В то время, как он слепо пытался нашарить уплывший за спину загубник, я осыпал его довольно крепкими тумаками, чередуя зуботычины с безжалостными пинками. Пожалуй, появись у меня такое желание, я мог бы запросто утопить этого богатыря, но сие не входило в мои планы. В очередной раз ткнув коленом ему под ребра, я пробкой вылетел на поверхность, шумно дыша, выбрался на край пирса. А с берега ко мне уже неслась парочка дюжих ребят. Видимо, просчет подводника они собирались компенсировать иным образом.
После морской купели мой пистолет вряд ли на что-то годился, но я все-таки выхватил его и, подняв перед собой, заставил остановиться бегущих.
– Еще один шаг, и стреляю! – голос мой дрожал от пережитого, но этих двоих я совершенно не боялся. Видимо, затянувшиеся стрессы тоже приносят свои дивиденды. Быть отважным после покушения не так уж и сложно.
– Все в порядке, милорд, мы с вами! – Один из крепышей, притормозив, обезоруживающе поднял руки. – Прошу прощения, кто на вас напал?
– Не знаю, – я кивнул в сторону бирюзовых вод. – Какой-то чокнутый аквалангист.
Порывисто шагнув к краю бетонного пирса, второй из парней выхватил огромный серебристый пистолет, прищурившись, присел над водой.
– Ну, что там? – озабоченно поинтересовался его напарник.
– Ничего не вижу. Одно только облако мути…

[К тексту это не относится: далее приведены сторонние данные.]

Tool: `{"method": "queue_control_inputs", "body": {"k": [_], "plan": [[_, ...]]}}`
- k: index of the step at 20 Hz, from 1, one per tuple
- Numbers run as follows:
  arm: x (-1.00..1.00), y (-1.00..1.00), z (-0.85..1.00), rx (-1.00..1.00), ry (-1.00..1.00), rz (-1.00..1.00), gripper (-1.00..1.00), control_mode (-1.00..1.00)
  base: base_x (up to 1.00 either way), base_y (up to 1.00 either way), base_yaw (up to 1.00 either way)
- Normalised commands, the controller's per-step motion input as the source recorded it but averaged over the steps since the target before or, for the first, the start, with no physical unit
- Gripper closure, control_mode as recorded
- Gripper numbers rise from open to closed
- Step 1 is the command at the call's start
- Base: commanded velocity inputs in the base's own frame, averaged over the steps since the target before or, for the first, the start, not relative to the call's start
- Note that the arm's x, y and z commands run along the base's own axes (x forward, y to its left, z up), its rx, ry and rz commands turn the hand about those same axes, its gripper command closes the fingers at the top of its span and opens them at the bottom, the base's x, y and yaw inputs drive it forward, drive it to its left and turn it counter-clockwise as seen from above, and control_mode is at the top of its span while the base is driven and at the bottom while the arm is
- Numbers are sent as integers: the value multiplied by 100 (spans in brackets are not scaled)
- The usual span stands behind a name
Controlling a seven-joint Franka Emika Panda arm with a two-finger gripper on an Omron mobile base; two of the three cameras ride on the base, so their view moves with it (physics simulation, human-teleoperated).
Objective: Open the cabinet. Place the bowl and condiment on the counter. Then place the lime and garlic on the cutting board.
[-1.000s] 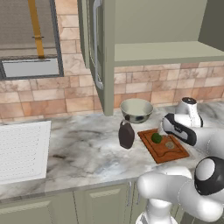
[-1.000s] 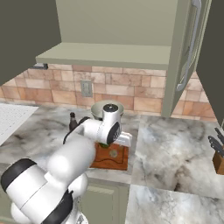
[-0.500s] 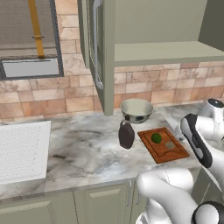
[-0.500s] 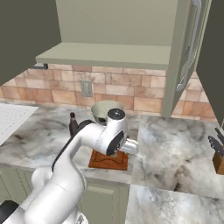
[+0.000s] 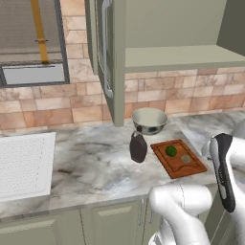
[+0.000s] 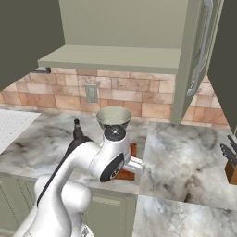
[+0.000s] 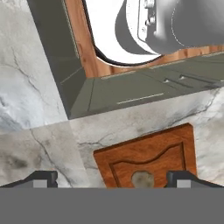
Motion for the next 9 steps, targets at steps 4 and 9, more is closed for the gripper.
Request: {"method": "queue_control_inputs", "body": {"k": [4, 9], "plan": [[-65, 8, 12, 0, -12, -6, -100, -100, 0, 0, 0], [-45, 38, 17, -4, -10, -5, -100, -100, 0, 0, 0]]}}
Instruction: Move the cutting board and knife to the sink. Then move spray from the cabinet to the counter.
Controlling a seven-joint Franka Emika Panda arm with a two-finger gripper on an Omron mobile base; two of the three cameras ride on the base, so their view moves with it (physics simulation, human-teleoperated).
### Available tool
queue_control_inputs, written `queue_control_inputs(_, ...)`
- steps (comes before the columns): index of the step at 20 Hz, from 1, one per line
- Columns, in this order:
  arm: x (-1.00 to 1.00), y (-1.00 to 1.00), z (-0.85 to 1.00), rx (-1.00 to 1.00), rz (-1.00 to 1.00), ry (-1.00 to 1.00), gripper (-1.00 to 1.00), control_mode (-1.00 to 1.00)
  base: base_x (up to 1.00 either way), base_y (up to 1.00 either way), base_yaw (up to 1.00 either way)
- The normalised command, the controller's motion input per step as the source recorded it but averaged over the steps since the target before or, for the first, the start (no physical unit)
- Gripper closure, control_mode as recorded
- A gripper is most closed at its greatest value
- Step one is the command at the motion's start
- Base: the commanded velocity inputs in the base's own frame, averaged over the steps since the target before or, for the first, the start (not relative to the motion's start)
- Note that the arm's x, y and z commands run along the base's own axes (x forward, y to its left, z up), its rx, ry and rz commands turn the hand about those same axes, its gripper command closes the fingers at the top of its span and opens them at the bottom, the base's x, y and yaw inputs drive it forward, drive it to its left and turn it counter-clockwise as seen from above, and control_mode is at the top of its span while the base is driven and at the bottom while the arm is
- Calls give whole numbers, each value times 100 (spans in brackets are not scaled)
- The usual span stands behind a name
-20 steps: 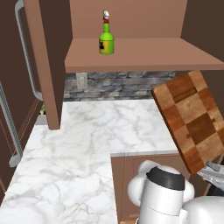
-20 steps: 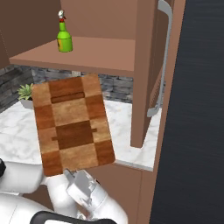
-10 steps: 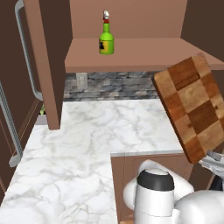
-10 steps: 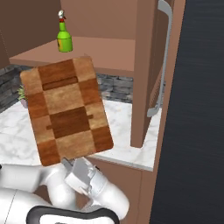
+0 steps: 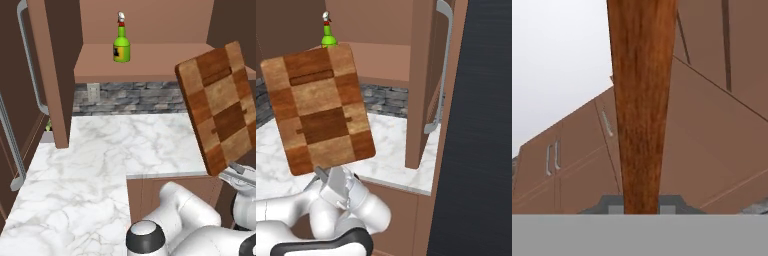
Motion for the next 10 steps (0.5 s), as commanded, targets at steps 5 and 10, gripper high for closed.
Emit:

Парень не договорил. Вспоров воду, из глубины вылетело нечто серебристое, с силой ударило атлета в плечо. Брызнула кровь, и, пошатнувшись, атлет с рыком ударил по воде выстрелами. Его серебристое оружие грохочущее содрогалось, и пули одна за другой пронзали мутную глубину.
– Милорд! – приятель стрелка испуганно обернулся. – Срочно возвращайтесь на берег! Вот-вот подойдут наши катера, но до тех пор оставаться здесь опасно…
Еще одна молния вылетела из воды, со свистом унеслась в воздух над нашими головами. И тут же вода вскипела, тут и там выплевывая из себя серебристые очереди. При этом били в нас как справа, так и слева.
– Осторожнее! – в стремительном прыжке крепыш повалил меня на бетон, прижал сверху. – Черт! Откуда же они здесь взялись? Это ведь наш порт!… – он чуть не плакал от досады.
– Я вызвал катера! – простонал его приятель. Он лежал на боку и, зажимая ладонью кровоточащую рану, протягивал нам какую-то плоскую пластиковую коробочку.